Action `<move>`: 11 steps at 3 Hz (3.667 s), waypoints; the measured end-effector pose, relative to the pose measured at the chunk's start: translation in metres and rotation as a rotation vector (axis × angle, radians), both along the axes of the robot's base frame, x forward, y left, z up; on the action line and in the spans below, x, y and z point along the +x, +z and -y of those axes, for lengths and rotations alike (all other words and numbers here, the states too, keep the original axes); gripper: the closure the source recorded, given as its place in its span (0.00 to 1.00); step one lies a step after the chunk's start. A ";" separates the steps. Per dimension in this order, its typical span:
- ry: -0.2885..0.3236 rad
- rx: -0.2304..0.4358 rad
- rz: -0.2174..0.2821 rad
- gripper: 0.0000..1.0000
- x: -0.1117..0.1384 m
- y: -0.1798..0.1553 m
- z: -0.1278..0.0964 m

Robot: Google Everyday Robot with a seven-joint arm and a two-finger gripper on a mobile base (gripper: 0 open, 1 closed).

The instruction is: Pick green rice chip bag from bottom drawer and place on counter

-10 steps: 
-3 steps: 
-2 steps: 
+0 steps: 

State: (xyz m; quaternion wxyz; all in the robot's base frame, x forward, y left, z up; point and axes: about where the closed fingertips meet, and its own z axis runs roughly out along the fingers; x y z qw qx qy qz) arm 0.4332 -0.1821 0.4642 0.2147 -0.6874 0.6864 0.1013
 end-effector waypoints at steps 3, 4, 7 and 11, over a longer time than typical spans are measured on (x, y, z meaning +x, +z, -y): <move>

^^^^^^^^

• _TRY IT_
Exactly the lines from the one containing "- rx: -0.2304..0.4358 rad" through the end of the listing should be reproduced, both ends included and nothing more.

• _RESULT_
- rx: -0.2304..0.4358 rad
- rz: -0.2174..0.2821 rad
- gripper: 0.0000..1.0000
- x: -0.1117..0.1384 m
- y: -0.1798..0.1553 m
- z: -0.1278..0.0964 m

Robot: Google Everyday Robot with a seven-joint arm and a two-finger gripper on a mobile base (gripper: 0 open, 1 closed).

The instruction is: Pick green rice chip bag from bottom drawer and place on counter

-10 steps: 
-3 steps: 
-2 steps: 
+0 steps: 

State: (xyz m; quaternion wxyz; all in the robot's base frame, x forward, y left, z up; point and axes: about where the closed fingertips meet, and its own z axis runs roughly out along the fingers; x y z qw qx qy qz) arm 0.4332 -0.1821 0.4642 0.2147 -0.6874 0.6864 0.1013
 end-effector waypoints at steps 3, 4, 7 and 11, over a longer time than typical spans are measured on (x, y, z meaning +x, +z, -y): <move>

That's the full output for the exercise.